_What this task involves:_ A verbatim reproduction of the lines below, from the line containing "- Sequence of" through the line containing "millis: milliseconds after", both ends included, is the whole required output.

_Extracted records:_
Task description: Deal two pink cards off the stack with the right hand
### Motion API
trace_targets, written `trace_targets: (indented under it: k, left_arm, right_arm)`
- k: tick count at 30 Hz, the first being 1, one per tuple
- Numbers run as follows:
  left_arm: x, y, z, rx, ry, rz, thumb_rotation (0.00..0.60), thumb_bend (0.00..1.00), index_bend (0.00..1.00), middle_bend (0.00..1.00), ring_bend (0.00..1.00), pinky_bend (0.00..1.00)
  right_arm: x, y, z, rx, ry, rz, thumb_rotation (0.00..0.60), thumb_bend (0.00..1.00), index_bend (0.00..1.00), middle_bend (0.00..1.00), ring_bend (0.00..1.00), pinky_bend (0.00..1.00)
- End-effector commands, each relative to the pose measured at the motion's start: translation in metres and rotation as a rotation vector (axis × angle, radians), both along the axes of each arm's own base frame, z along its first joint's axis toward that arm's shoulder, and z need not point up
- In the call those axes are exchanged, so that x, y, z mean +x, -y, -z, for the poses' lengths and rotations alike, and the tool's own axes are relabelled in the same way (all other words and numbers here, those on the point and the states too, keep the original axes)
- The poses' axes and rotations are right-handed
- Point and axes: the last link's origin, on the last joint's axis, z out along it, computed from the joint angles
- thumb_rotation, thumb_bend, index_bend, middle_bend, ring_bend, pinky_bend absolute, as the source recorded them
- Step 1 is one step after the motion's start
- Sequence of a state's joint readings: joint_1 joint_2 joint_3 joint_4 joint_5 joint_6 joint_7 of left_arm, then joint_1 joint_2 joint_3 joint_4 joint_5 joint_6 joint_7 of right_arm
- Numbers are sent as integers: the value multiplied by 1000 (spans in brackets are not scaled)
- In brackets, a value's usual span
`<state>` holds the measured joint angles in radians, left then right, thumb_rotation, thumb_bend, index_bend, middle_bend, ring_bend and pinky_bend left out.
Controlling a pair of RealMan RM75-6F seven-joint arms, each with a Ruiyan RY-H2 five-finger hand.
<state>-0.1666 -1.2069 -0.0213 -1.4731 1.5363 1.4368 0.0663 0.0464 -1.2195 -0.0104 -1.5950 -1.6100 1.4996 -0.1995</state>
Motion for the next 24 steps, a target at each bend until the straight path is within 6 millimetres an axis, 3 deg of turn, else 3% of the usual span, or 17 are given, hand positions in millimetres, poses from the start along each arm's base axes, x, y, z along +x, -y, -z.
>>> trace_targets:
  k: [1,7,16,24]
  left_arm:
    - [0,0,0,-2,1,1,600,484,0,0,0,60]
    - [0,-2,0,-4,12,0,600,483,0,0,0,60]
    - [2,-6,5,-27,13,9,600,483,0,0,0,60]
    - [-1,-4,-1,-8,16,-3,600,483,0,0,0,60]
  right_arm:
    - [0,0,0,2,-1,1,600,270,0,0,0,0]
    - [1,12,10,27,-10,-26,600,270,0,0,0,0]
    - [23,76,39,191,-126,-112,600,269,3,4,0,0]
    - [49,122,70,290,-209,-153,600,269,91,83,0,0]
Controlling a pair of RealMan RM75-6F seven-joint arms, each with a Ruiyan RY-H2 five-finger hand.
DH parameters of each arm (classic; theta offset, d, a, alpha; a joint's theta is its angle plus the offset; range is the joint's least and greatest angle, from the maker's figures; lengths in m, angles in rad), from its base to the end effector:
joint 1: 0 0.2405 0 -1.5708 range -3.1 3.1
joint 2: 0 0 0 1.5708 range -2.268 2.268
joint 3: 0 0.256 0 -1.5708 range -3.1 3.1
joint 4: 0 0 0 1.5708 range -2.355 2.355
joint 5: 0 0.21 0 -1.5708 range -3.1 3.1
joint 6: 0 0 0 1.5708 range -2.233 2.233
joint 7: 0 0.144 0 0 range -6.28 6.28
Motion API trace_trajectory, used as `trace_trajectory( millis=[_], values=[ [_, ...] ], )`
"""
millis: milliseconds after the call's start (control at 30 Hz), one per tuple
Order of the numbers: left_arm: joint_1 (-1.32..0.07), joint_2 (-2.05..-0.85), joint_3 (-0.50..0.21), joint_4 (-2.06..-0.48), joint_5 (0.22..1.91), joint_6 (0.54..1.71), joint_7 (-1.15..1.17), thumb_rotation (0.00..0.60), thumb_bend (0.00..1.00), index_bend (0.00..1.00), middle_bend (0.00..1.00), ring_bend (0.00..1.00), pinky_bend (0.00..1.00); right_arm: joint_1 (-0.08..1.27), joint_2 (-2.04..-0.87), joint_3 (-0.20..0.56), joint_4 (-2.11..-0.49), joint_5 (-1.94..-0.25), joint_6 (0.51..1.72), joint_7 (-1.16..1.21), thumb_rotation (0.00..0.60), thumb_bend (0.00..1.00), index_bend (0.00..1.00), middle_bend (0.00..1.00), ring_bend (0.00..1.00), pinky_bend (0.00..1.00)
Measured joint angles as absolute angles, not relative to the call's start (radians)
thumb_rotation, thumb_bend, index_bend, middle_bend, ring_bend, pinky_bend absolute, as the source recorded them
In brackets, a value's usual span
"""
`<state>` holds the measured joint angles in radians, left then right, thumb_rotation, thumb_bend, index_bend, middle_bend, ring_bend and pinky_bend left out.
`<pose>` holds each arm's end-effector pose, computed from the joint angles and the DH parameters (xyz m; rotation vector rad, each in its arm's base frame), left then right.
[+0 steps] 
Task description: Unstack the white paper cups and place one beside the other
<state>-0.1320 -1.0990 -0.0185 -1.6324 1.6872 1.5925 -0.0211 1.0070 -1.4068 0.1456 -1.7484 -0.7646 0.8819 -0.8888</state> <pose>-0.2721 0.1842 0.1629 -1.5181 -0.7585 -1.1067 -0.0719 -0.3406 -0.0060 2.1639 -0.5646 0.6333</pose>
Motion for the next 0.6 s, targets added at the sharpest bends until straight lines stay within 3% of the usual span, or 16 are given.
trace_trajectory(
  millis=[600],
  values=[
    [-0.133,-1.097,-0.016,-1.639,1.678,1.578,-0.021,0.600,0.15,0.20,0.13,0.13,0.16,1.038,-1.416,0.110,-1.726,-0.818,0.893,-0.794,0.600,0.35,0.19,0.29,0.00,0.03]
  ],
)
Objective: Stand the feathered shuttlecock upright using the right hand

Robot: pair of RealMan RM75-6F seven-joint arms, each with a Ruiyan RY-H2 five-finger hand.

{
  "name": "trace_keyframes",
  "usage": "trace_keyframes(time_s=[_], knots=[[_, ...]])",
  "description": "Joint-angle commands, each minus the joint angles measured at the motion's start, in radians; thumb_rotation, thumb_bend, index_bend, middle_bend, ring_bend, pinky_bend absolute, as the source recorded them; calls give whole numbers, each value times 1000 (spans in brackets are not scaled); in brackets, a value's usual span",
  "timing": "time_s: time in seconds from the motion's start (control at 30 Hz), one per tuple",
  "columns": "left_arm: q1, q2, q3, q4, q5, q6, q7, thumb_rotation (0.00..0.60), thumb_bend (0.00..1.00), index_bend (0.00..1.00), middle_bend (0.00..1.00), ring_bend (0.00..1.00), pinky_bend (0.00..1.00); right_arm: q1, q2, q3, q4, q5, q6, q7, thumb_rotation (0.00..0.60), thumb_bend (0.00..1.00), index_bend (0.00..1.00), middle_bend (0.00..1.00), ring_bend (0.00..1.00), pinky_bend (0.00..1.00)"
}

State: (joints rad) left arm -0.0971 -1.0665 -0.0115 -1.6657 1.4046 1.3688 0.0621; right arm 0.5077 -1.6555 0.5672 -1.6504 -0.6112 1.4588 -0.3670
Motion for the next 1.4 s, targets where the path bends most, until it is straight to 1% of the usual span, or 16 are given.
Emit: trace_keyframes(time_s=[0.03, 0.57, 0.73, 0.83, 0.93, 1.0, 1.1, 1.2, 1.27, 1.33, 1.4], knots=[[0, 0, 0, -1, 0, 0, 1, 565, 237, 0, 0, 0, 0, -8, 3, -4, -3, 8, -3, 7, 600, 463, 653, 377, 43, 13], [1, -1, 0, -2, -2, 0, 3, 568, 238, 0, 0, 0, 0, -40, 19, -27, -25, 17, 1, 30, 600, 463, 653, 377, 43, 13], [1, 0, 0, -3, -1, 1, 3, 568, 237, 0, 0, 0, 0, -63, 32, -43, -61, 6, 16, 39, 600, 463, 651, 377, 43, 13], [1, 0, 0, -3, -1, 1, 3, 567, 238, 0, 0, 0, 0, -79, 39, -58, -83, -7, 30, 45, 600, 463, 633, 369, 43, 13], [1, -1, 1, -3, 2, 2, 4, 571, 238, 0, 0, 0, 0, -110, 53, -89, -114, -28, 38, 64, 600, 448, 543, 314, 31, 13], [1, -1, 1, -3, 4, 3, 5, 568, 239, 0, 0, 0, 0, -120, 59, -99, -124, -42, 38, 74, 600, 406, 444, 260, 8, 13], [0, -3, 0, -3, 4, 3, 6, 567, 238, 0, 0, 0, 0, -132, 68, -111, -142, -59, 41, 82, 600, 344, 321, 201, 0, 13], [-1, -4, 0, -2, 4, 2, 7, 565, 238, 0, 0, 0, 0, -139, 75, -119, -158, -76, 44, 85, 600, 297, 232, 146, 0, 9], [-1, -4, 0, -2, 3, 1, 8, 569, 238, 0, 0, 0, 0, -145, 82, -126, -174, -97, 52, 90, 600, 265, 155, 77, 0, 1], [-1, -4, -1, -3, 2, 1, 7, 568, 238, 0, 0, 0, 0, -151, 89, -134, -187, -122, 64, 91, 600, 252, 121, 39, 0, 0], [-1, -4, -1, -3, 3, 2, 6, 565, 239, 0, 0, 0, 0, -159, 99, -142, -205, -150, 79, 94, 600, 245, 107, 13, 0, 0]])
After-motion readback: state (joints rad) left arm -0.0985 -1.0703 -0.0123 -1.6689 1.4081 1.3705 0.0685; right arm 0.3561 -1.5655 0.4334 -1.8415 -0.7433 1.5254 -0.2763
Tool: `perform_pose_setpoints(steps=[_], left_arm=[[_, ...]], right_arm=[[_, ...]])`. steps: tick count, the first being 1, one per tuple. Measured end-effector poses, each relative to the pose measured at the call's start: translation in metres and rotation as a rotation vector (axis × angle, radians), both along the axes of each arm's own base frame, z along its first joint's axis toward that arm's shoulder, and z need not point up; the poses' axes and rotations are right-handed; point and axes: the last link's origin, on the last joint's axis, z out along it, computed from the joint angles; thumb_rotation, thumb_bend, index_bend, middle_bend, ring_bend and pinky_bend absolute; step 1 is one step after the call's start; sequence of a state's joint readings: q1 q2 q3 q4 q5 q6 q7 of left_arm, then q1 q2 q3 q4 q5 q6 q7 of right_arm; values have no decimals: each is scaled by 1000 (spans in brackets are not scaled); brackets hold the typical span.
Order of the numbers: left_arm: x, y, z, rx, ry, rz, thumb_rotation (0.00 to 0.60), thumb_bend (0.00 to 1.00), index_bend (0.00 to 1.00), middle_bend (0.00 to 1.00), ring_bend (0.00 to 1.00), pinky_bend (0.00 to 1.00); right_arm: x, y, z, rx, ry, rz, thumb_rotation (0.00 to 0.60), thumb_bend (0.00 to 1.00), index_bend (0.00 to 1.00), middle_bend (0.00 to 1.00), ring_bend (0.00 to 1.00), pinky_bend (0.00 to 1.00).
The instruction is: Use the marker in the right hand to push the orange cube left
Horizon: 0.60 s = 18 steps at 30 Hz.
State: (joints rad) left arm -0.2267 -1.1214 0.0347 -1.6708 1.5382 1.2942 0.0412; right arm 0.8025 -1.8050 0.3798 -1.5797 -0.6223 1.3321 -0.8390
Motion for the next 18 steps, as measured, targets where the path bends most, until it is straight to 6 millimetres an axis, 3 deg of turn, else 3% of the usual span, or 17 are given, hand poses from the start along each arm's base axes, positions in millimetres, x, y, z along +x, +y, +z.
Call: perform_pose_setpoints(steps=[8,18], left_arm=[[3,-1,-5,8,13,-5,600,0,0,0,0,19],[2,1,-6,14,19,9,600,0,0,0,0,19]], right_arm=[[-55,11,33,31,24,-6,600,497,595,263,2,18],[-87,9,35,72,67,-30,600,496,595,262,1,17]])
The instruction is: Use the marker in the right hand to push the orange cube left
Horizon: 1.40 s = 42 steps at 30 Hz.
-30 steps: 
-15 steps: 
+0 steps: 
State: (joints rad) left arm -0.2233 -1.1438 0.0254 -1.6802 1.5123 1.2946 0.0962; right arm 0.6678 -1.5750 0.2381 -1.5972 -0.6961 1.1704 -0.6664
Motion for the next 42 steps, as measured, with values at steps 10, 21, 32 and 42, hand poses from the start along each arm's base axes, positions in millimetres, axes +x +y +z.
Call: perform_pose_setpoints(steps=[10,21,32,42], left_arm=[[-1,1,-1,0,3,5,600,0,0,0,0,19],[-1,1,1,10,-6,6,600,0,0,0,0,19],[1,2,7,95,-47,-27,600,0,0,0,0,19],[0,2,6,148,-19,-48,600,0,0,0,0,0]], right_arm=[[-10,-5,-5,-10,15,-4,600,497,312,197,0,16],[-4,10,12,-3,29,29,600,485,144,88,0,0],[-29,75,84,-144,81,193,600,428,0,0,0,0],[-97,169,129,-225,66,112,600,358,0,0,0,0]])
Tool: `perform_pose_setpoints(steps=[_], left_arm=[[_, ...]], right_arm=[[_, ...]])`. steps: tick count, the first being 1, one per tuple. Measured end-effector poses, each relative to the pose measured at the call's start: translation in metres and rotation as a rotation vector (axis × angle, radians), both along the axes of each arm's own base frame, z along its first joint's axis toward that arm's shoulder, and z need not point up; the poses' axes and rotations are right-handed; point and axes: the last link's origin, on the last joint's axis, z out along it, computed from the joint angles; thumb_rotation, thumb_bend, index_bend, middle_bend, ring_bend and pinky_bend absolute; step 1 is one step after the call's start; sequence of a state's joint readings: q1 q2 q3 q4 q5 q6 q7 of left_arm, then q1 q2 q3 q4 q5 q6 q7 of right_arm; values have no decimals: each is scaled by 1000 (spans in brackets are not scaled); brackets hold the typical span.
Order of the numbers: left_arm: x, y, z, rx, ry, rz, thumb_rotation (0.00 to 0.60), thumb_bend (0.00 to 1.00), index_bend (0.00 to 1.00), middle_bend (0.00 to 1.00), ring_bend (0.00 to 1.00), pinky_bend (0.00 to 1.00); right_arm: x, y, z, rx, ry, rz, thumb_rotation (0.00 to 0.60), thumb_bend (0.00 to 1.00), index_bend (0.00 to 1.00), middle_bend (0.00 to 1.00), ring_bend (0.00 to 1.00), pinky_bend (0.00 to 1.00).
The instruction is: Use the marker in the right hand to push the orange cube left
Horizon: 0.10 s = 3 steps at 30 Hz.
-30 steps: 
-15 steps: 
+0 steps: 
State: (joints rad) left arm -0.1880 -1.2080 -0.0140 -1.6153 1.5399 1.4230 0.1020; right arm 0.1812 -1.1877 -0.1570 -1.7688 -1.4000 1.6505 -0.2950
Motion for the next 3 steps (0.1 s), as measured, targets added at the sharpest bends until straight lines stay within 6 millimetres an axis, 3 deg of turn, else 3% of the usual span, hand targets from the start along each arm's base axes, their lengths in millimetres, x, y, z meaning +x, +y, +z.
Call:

_Problem solution:_
- Sequence of a state's joint readings: joint_1 joint_2 joint_3 joint_4 joint_5 joint_6 joint_7 of left_arm, then joint_1 joint_2 joint_3 joint_4 joint_5 joint_6 joint_7 of right_arm
- Numbers are sent as integers: the value multiplied by 1000 (spans in brackets are not scaled)
- In brackets, a value's usual span
`<state>` holds the measured joint angles in radians, left then right, thumb_rotation, thumb_bend, index_bend, middle_bend, ring_bend and pinky_bend left out.
Controlling a pair of RealMan RM75-6F seven-joint arms, each with a Ruiyan RY-H2 five-finger hand.
<state>-0.1666 -1.2069 -0.0213 -1.4731 1.5363 1.4368 0.0663 0.0464 -1.2195 -0.0104 -1.5950 -1.6100 1.4996 -0.1995</state>
Motion for the next 24 steps, a target at each bend until the straight path is within 6 millimetres an axis, 3 deg of turn, else 3% of the usual span, or 17 are given, hand positions in millimetres, poses from the start along each arm's base axes, x, y, z along +x, -y, -z.
>>> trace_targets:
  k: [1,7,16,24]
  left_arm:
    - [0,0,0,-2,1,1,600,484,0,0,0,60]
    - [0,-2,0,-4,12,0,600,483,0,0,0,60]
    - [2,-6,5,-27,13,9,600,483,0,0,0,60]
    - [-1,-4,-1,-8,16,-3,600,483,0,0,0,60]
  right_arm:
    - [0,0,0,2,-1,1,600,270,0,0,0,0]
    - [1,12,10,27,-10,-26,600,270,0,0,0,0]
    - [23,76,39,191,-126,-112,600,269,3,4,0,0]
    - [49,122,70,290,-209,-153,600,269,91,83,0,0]
Controlling a pair of RealMan RM75-6F seven-joint arms, each with a Ruiyan RY-H2 five-finger hand.
DH parameters of each arm (classic; theta offset, d, a, alpha; a joint's theta is its angle plus the offset; range is the joint's least and greatest angle, from the maker's figures; lengths in m, angles in rad), from its base to the end effector:
joint 1: 0 0.2405 0 -1.5708 range -3.1 3.1
joint 2: 0 0 0 1.5708 range -2.268 2.268
joint 3: 0 0.256 0 -1.5708 range -3.1 3.1
joint 4: 0 0 0 1.5708 range -2.355 2.355
joint 5: 0 0.21 0 -1.5708 range -3.1 3.1
joint 6: 0 0 0 1.5708 range -2.233 2.233
joint 7: 0 0.144 0 0 range -6.28 6.28
Motion API trace_trajectory, used as `trace_trajectory( millis=[_], values=[ [_, ...] ], )`
"""
millis: milliseconds after the call's start (control at 30 Hz), one per tuple

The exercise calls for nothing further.